迷い購入
 古本や中古レコード、さらには骨董美術の域に至るまで、なにかを「収集する」世界にはひとつの共通思想があり、それは「迷ったら買え」というものである。例えばそれは私が初めて「月刊歌謡曲」という雑誌を買った中学生のころにもあった。
 私は街の古本屋で「月刊歌謡曲」がたしか八冊ほど並んでいるのを見つけた。ぱらぱら眺めた末買うことを決断したが一冊四百円ほどで、当時一回の買い物で千円使えば豪華、という感覚だったから、いきなり全部買う勇気はない。仕方なく見比べて、好きなバンドやアイドルの楽曲が少しでも多く載っている号を買おうと、ためつすがめつして、その日は中山忍が表紙の号を一冊だけ買ったのだった。
 それから、街へ出る機会があると古本屋に寄って残りの号を少しづつ揃えていたが、四冊買ってしばらくして五冊目を買いに行ったとき、もう残りすべてが消えていたのだった。私は愕然とした。それから時間もずいぶんながれ、私はほとんどずっと「月刊歌謡曲」を探しているのだが、今手にしている総数はやっと七冊といったところで、いまだあのときの八冊並んだ光景にさえ手が届かないのである。
 「女房を質に入れても初鰹」とは、ずいぶん毒のある川柳であるが、こうした、無茶をしてでも買っておいたほうが良いものと言うのは世にあって、なにしろ、それが一点物に属すのであれば、それは、「今」でないと「二度と」買えないものなのかもしれない。
 もちろん、「買いやすい、買いにくい」と「必要、必要でない」はまったくちがう軸の物事である。二度と手に入らないとはいえ、レシートを多くの人がもらわずに捨てていくように、あるいは、ジャズの名盤のように再販をいつだって買えるけれど素晴らしいもの、もたくさん世にはあるのだから、「一点物」はすべからく買うべき、という話ではない。あくまで「迷ったら」買え、なのである。
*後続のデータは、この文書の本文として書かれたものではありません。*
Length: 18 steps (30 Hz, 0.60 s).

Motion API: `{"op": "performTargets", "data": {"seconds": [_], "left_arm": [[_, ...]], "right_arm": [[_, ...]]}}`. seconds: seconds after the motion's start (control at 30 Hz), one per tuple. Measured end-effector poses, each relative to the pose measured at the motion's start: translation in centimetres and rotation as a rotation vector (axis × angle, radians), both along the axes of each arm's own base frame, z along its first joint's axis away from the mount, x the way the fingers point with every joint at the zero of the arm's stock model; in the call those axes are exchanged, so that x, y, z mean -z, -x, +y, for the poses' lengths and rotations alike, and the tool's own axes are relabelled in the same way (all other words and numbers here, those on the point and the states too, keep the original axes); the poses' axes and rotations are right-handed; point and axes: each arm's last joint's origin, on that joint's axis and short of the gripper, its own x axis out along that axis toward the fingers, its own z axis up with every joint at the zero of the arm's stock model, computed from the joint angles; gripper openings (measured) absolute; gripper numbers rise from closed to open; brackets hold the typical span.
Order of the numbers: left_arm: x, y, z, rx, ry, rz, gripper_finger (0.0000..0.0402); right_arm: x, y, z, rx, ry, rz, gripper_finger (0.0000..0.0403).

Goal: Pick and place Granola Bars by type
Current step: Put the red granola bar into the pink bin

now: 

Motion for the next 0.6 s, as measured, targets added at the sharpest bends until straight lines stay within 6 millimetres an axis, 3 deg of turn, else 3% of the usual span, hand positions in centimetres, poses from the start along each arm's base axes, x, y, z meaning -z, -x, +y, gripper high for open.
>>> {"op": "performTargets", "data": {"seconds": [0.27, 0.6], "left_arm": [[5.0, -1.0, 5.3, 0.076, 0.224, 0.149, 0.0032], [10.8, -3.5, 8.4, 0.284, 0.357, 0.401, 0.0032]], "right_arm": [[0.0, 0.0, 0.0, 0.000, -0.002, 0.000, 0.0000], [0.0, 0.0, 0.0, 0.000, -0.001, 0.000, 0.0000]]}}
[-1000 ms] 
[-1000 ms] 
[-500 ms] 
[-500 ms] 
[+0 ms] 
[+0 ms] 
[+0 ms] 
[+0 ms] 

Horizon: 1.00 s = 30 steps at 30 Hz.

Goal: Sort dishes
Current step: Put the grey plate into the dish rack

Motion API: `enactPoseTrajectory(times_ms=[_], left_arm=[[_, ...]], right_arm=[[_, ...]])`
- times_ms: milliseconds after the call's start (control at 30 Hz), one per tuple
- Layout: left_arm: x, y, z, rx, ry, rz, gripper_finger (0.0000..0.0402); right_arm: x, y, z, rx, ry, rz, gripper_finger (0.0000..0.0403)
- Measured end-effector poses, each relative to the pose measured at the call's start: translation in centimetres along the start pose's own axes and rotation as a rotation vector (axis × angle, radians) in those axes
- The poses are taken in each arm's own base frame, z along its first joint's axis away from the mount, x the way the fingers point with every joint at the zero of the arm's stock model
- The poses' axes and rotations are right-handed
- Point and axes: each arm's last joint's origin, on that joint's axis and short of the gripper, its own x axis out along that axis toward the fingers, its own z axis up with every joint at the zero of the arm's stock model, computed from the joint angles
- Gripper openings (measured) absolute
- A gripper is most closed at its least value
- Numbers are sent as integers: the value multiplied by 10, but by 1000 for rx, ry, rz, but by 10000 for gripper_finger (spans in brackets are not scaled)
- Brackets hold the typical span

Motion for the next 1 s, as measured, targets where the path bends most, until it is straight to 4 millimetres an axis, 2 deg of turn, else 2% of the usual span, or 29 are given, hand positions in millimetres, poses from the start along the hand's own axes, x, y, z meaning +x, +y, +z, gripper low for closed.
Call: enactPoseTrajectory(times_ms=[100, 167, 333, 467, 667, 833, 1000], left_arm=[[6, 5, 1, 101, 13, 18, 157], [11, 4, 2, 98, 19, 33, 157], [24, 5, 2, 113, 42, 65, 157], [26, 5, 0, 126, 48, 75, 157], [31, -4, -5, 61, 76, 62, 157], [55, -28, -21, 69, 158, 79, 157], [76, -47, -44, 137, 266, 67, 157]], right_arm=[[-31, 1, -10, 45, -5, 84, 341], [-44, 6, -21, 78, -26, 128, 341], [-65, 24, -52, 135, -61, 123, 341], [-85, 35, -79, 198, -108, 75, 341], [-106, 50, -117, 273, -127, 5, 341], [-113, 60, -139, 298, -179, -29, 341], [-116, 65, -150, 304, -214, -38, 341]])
 そうして「買え」と買ってしまったものには、あとから「なんでこんなもの買ったんだ」と思ったり、積み上がった本とそこへ吸い込まれたお金を思うといささか損したような気がしたりすることもあるが、やはり、迷っていたあの狭い通路の空間や、隣りにあった古いカメラ雑誌のことを思い出したときには、まるで、真っ昼間の帰り道のような楽しい気分が蘇りもするのだった。でも、例えば本棚の、「世界の魚雷艇」が実際いるのか、と言われると、まあ、そういうことである。